Hadoop Is Not a Typical Workload
The need for these OS capabilities does not vanish with Hadoop, but their centrality is diminished because Hadoop workloads are fundamentally much more predictable than a general Linux workload. To see why, consider core MapReduce processing (or Tez–the principle is the same) which consists of streaming standard size chunks of data from disk (64 or 128 MB is typical), applying relatively simple row-by-row processing to it, and then streaming some or all of the processed data back out, either directly to HDFS or over the network to the reducers.
The enforced regularity of the processing load allows the maximum number of worker processes and their resource allocations to be fixed in advance, as a function of the number of cores, the number of disks, and the amount of physical memory. This means that most of the need for spilling virtual memory to disk is eliminated (every memory access in Linux is virtual–it’s disk-swapping that kills you.) Moreover, with a balanced hardware configuration, the CPU’s and disks can both run at close to capacity continuously. With all cores and all drives running continuously, there is relatively little dead time to backfill by letting other processes run and few idle processes that need running.
Streamed data is also friendly to a number of low-level CPU optimizations. For instance, L1 and L2 caches and the TLB don’t miss much, because locality of reference assures that the CPU isn’t jumping all over the memory space incurring cache misses. Within Hadoop, a host of optimizations take advantage of this regularity. Vector processing is one obvious example.
Some of the most important cluster configurations that relate to these issues are:
- Limiting the maximum number of YARN containers to a fixed function of the amount of RAM, the number of disk drives, the number of hardware cores, and the heap allocation appropriate to the workload.
- Block size is chosen to take advantage of, but not overfill, the memory of the containers.
- Java containers (several kinds) are configured with a heap size that is adequate and stable, to minimize GC overhead.
- Swappiness, i.e., the willingness of the OS to swap a memory page out to disk, is set to the lowest value in order to ensure that pages are only swapped under dire necessity.
- Transparent Huge Pages (THP), which is used in Linux by default to reduce the page table size incurred for large memory spaces, works poorly with HDP processing style, in part because the large scale of the blocks breaks up smooth streaming.
Why Mixing It Up Is Bad
It’s pretty obvious that this happy scenario must fall apart if you allow the random use of your cluster for other activities, for instance as a landing zone for inbound data, for periodic report running, or other tasks.
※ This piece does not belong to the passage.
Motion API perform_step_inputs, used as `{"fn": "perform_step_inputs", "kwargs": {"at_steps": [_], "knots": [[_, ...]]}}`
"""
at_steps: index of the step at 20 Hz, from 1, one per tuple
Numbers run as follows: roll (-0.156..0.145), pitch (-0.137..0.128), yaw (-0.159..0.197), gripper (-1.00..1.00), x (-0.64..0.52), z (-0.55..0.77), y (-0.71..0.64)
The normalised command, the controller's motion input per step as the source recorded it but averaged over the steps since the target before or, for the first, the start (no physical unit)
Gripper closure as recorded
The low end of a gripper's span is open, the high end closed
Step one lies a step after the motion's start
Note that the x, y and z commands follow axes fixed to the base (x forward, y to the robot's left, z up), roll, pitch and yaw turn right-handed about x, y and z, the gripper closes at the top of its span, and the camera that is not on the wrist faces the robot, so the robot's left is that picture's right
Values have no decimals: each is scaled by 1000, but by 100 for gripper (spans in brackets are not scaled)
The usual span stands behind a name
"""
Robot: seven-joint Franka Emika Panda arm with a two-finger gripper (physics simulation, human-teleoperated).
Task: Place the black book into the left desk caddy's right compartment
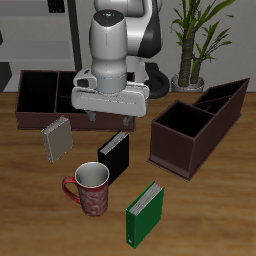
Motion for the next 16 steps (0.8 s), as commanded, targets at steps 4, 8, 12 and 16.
{"fn": "perform_step_inputs", "kwargs": {"at_steps": [4,8,12,16], "knots": [[-6,-43,-56,-100,86,-129,16],[-18,-12,-83,-100,62,-30,-56],[2,11,-19,-100,30,-103,12],[13,23,-5,-100,87,-233,67]]}}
YARN assumes that it can count on the amount of physical memory that you tuned for being present, but random jobs mean that any amount of it can be committed elsewhere. Not only will this produce page faults, which have an inherent cost, but the mystery processes’ page fault delays and other I/O break up the smooth data pipeline behavior and add many disk-seek intervals to what was formerly pure streaming.
Your cluster won’t usually break if you are properly configured with enough swap space to allow for the unexpected, but at best, performance will take a nose dive and it is likely that your admins will have a tough time figuring it out because there’s nothing logically wrong at the user level — it’s just that the balance is off.
Bottom line: both cluster efficiency and even stability can take a big hit from even a modest increase in memory load over what you have configured for. Therefore, treat your cluster like a dedicated appliance — sneaking random processing tasks onto your cluster machines is a poor economy.